Fabricating ordered molecular films and further tuning their assembly behavior is important for constructing organic devices with diverse performances. By using high-resolution scanning tunneling microscopy, in this work, we demonstrate that well-organized vanadyl phthalocyanine (VOPc) films can be formed
via ‘bottom-up’ molecular self-assembly on a binary alloy Ag
2Sb/Ag(111). The Ag
2Sb monolayer is prepared by evaporating Sb atoms on clean Ag(111) and followed by annealing. The VOPc molecules are deposited on the Ag
2Sb layer
via thermal evaporation. The molecular configuration, structural and orbital characteristics of VOPc are clearly clarified at a submolecular level. It is found that initially the ordered VOPc membrane only exhibits the O-up adsorption configuration. Its square-shaped unit cell consists of five VOPc molecules where two adsorption orientations coexist with the horizontal axis of VOPc which is rotated by about 11° or 21° relative to the side of the unit cell.
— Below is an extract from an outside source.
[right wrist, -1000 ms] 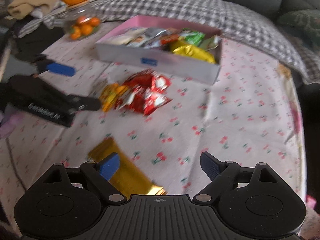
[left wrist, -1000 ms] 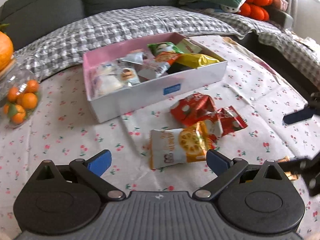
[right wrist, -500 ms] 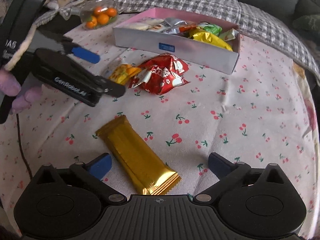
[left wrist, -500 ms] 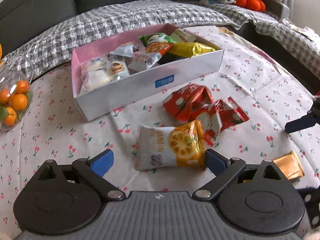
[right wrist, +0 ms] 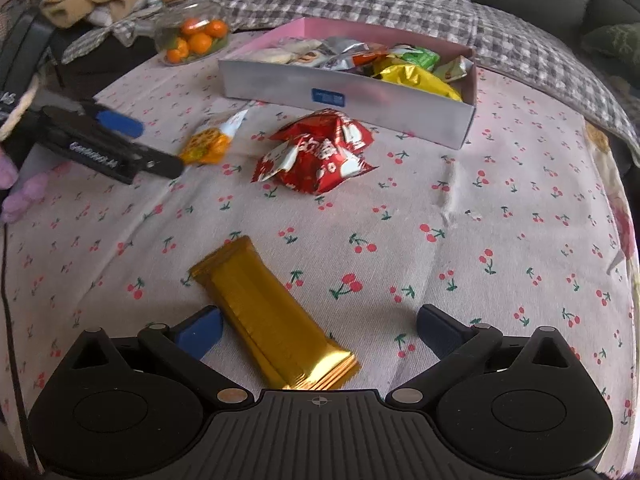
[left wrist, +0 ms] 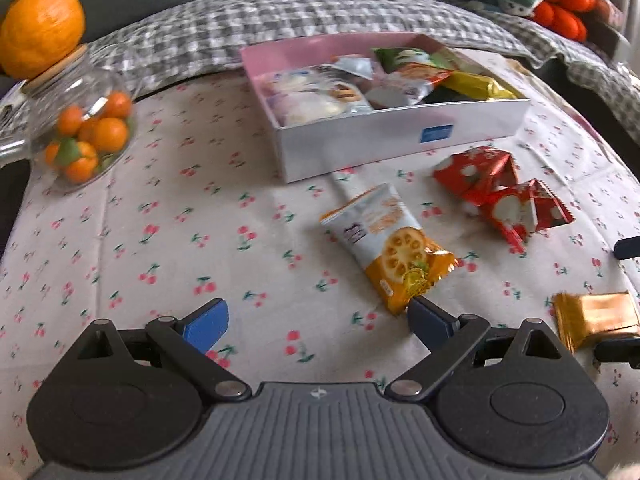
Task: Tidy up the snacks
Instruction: 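Withdraw both tools from the box toward the remaining snacks, then grasp the lotus-root biscuit packet with the left tool while the right tool grasps the gold bar, then carry the biscuit packet and gold bar over the pink box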
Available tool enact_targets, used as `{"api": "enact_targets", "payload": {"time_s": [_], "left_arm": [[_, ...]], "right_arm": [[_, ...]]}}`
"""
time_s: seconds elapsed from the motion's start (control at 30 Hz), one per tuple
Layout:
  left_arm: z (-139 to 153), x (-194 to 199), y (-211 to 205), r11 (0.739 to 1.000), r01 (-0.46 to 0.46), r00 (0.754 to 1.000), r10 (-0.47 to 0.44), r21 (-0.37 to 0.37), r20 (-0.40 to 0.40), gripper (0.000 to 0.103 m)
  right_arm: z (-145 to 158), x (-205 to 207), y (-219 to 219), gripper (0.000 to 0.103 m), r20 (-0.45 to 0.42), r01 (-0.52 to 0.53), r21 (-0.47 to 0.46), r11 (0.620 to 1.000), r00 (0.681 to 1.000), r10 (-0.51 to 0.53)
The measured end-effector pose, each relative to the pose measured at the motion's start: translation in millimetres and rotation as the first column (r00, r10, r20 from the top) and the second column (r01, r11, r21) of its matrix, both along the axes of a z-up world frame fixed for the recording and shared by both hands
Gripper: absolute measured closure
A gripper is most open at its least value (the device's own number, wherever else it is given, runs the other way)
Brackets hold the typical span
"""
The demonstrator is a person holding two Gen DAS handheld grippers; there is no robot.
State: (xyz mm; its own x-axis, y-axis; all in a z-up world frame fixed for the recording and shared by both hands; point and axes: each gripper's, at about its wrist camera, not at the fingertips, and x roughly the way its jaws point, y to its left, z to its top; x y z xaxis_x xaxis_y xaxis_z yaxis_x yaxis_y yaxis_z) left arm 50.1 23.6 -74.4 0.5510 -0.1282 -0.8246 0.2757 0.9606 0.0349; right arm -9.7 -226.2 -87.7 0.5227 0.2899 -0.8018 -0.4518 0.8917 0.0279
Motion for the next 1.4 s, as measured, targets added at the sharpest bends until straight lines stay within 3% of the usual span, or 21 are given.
{"api": "enact_targets", "payload": {"time_s": [0.33, 0.57, 0.77, 0.83, 1.0, 1.07, 1.4], "left_arm": [[9.4, 3.7, -23.9, 0.995, 0.018, 1.0, -0.019, -0.101, -0.01, 0.007], [4.5, 10.3, -37.1, 0.993, -0.061, 0.998, 0.06, -0.096, -0.012, 0.017], [2.5, 12.7, -39.9, 0.991, -0.1, 0.995, 0.099, -0.085, -0.013, 0.027], [3.1, 13.1, -40.2, 0.991, -0.103, 0.995, 0.102, -0.085, -0.009, 0.03], [4.3, 12.8, -38.5, 0.99, -0.108, 0.994, 0.108, -0.095, -0.015, 0.041], [5.3, 13.3, -36.0, 0.987, -0.12, 0.993, 0.119, -0.103, -0.021, 0.053], [10.1, 15.4, -25.1, 0.975, -0.168, 0.985, 0.16, -0.144, -0.064, 0.06]], "right_arm": [[0.0, 20.8, -11.8, 0.001, 0.015, 0.194, -0.003, 0.981, 0.981, -0.193], [0.5, 11.4, -16.0, 0.005, 0.006, 0.19, 0.013, 0.982, 0.982, -0.19], [5.0, 7.9, -9.9, 0.021, 0.012, 0.186, 0.017, 0.982, 0.983, -0.186], [7.5, 5.9, -6.8, 0.04, 0.019, 0.171, 0.022, 0.985, 0.985, -0.171], [11.3, -0.4, 4.4, 0.072, 0.035, 0.128, 0.022, 0.991, 0.991, -0.129], [12.0, -1.6, 7.7, 0.072, 0.039, 0.126, 0.014, 0.992, 0.991, -0.126], [16.2, 8.9, -3.0, 0.073, -0.05, 0.204, 0.095, 0.974, 0.978, -0.2]]}}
Due to the molecular dipole-dipole interaction, further-deposited molecules result in the assembly of the second-layer VOPc films with the O-down configuration and the square-shaped unit cell that contains only one VOPc molecule. Subsequently, due to the dipole-dipole interaction between layered molecules, following VOPc molecular layers adopt alternating O-up and O-down configurations as well as the square-shaped unit cell, similar to the case of the second layer. In addition, we find that the molecular orbitals overlap in each assembled molecular layer due to the π-π interaction which could facilitate the charge transport along the π stacking direction of VOPc. This research provides possibility to regulate the adsorption configuration and assembly behavior of functional organic molecules on metal surfaces by forming surface alloys.